◆ Exercise instructions
I need the number of lines in the listing below that include the string "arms", and only that number.

##### Supplied material #####

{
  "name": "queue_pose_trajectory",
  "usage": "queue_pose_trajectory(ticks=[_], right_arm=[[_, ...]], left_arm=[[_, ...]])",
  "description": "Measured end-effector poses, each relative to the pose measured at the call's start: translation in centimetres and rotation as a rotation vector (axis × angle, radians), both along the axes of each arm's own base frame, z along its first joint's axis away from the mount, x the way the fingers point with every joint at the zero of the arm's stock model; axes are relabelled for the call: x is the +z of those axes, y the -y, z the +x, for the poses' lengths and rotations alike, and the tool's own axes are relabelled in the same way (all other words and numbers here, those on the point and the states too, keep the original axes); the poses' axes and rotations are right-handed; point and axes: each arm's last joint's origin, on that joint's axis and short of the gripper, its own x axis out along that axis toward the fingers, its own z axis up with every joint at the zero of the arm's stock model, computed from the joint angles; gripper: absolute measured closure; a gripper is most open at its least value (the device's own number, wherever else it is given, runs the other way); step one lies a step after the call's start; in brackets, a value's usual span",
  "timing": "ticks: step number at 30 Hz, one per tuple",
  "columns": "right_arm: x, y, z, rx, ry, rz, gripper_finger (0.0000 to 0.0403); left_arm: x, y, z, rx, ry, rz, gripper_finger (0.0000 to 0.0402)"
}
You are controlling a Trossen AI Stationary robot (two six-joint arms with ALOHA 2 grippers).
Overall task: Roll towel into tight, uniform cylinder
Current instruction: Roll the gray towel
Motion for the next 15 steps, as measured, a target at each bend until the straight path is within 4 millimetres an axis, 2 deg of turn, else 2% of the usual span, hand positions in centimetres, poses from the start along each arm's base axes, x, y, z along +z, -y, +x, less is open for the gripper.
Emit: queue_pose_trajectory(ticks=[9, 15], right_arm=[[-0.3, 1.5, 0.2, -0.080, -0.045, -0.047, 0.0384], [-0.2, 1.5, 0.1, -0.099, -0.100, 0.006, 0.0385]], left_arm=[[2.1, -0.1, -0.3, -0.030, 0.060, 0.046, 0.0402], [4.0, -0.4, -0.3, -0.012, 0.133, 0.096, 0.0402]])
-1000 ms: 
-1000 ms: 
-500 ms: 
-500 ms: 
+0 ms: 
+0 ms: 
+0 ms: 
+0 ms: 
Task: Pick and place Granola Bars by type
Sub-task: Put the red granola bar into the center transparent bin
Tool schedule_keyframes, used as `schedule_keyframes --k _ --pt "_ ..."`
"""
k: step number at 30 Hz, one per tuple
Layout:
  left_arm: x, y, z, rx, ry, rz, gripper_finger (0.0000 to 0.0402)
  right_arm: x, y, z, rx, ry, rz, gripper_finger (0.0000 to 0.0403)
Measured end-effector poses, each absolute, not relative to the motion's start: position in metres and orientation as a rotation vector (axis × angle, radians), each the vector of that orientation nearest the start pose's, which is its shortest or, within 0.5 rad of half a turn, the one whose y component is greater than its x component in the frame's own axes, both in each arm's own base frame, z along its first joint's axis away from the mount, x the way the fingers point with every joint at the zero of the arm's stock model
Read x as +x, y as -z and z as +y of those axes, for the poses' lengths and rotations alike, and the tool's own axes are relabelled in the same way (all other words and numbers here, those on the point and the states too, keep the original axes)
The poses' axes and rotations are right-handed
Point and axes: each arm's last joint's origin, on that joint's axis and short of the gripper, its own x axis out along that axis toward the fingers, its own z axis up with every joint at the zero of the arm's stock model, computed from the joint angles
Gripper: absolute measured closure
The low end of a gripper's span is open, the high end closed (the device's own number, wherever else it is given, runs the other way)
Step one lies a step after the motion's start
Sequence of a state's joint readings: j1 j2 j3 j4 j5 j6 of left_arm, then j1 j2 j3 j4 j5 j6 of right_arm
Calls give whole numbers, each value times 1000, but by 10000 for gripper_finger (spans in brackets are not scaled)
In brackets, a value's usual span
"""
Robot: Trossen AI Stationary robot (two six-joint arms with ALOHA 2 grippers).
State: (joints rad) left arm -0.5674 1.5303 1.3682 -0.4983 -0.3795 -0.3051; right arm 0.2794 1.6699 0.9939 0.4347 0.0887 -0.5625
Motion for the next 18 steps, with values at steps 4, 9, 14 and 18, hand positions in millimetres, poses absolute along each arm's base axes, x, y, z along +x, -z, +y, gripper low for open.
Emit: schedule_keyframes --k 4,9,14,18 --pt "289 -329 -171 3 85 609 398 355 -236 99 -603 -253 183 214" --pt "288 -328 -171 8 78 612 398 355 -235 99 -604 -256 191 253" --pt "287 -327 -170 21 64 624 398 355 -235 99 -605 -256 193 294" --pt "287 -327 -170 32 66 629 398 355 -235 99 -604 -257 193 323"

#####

◆ Solved problem
2